La Libye comptait plus de 858.000 migrants au cours des deux premiers mois de 2025, soit une hausse de 4 % par rapport à décembre 2024.
Cette hausse du nombre de migrants confirme le rôle hybride de la Libye en tant que terre de destination et de transit.
Selon le dernier rapport de la Matrice de suivi des déplacements (DTM) publié par l’Organisation internationale pour les migrations (OIM).
Ce chiffre, en progression par rapport aux 824.131 personnes recensées à la fin de l’année précédente, s’explique en grande partie par l’afflux de ressortissants fuyant le conflit en cours au Soudan.
Les Soudanais représentent désormais 31 % de l’ensemble des migrants en Libye, suivis des ressortissants du Niger (22 %), d’Égypte (20 %) et du Tchad (10 %).

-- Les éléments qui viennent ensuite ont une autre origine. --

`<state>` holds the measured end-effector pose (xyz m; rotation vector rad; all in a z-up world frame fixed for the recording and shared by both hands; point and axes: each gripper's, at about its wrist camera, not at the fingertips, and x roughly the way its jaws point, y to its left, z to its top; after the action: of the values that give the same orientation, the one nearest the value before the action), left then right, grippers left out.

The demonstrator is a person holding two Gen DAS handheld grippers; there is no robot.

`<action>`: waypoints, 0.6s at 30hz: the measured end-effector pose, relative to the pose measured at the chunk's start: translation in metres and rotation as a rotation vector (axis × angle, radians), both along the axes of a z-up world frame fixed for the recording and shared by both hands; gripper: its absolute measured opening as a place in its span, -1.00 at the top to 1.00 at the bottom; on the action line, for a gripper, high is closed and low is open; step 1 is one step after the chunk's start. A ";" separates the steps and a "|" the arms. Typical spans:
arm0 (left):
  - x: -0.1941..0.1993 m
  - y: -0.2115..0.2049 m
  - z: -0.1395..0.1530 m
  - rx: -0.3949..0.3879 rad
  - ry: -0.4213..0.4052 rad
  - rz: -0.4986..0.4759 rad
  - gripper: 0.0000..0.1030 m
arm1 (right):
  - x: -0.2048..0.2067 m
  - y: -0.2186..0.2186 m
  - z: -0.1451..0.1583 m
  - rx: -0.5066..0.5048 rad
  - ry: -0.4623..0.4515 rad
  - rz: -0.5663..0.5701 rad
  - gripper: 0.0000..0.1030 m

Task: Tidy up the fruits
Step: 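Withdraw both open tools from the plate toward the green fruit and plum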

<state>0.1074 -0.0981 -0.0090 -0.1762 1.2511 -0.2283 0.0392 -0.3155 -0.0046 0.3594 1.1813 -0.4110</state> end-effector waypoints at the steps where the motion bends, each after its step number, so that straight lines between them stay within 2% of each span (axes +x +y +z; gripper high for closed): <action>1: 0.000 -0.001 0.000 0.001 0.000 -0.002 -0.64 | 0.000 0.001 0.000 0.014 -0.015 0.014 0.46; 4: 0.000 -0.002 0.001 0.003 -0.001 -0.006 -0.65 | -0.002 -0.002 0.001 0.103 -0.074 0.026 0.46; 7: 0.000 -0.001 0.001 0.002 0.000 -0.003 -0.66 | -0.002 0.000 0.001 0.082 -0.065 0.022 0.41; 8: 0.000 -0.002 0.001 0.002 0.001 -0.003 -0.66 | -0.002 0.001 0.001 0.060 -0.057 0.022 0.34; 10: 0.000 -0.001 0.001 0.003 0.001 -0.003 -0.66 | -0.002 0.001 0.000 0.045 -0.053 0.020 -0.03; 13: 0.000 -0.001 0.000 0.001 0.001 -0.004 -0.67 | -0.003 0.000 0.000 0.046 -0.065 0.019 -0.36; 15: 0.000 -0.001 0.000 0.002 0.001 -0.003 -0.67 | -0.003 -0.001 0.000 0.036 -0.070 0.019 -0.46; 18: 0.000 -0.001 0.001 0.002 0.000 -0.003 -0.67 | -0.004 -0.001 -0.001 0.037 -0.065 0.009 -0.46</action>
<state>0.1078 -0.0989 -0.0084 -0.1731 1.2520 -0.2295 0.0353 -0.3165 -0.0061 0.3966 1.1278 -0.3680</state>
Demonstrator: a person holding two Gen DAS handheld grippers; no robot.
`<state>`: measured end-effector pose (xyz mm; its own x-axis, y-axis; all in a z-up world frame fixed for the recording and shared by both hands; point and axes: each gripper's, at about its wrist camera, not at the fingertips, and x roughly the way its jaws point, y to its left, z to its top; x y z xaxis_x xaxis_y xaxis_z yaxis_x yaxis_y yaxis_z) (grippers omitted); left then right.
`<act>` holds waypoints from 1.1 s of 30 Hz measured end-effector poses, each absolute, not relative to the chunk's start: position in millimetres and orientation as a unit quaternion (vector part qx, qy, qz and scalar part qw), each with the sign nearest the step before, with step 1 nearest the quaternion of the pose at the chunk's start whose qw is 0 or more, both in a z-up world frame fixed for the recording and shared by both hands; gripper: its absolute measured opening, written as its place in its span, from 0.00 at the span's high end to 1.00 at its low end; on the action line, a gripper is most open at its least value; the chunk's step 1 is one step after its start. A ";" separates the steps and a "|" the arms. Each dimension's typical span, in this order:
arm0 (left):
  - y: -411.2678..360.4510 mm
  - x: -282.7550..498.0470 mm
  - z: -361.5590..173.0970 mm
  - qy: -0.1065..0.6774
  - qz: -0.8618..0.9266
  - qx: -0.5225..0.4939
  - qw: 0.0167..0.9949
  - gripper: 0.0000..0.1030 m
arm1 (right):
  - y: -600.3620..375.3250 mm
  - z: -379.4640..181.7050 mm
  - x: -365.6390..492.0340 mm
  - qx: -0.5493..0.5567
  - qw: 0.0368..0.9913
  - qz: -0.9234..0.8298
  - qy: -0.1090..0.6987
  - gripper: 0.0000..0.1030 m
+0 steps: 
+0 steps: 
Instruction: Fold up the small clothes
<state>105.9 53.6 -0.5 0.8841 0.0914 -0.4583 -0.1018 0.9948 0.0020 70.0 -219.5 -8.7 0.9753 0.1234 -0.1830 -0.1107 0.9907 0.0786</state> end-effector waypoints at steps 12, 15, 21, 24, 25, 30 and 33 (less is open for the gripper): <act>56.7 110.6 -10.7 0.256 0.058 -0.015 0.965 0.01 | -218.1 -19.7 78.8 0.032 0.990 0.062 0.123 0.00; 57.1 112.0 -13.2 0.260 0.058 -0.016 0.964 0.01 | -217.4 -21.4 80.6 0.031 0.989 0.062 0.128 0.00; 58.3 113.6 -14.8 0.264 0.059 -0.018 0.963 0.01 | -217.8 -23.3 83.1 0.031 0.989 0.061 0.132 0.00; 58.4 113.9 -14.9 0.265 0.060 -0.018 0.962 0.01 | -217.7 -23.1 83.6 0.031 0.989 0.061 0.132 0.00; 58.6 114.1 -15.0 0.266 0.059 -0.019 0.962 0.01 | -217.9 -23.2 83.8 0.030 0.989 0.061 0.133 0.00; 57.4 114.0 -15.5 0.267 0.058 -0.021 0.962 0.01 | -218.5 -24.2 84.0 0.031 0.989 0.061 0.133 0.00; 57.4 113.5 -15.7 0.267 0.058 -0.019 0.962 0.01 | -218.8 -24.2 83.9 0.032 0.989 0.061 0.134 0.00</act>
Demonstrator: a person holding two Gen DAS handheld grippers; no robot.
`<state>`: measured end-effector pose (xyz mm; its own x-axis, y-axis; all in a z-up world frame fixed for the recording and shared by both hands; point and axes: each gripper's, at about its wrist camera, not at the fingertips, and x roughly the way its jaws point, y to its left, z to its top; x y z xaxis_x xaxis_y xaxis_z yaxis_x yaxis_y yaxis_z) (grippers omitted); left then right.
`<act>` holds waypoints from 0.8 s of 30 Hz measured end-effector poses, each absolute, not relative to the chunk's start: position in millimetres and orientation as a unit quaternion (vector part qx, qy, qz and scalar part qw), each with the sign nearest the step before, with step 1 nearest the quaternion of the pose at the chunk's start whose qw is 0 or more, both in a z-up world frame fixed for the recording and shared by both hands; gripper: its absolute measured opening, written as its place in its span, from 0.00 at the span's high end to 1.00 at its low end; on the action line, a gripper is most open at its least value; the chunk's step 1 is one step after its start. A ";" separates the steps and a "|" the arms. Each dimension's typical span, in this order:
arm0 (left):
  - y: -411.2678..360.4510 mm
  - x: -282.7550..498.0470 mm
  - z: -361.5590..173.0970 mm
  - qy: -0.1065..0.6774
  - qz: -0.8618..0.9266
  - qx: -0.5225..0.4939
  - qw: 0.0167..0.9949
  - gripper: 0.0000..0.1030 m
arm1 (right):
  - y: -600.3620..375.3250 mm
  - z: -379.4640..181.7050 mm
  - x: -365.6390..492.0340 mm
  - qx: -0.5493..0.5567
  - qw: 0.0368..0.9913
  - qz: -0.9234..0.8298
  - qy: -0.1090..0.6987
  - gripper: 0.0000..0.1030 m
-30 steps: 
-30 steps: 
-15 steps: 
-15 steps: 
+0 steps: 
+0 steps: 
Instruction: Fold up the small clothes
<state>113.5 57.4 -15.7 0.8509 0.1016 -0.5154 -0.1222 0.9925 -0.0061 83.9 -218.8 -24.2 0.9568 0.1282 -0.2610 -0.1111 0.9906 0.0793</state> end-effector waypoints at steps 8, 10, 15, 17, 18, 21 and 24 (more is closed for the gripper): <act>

À eux seuls, ces quatre nationalités composent 83 % de la population migrante présente sur le territoire libyen, qui comprend au total 46 nationalités.
Les hommes représentent 78 % des migrants, les femmes et les enfants constituant les 22 % restants.
Sur le plan géographique, 52 % des migrants sont établis dans l’ouest de la Libye, en raison d’opportunités d’emploi dans les secteurs du bâtiment et de la manufacture.
L’est en accueille 35 %, tandis que Tripoli regroupe 15 % de la population migrante. Les villes côtières de Misrata et Benghazi en concentrent chacune environ 10 %.
L’OIM souligne la persistance de difficultés humanitaires aiguës.
Ainsi, 76 % des migrants n’ont pas accès aux soins de santé, en raison notamment du coût élevé et de la qualité insuffisante des services.
L’éducation constitue un autre point critique : 65 % des enfants migrants en âge scolaire ne sont pas scolarisés. Les principaux freins identifiés sont d’ordre économique, administratif et linguistique.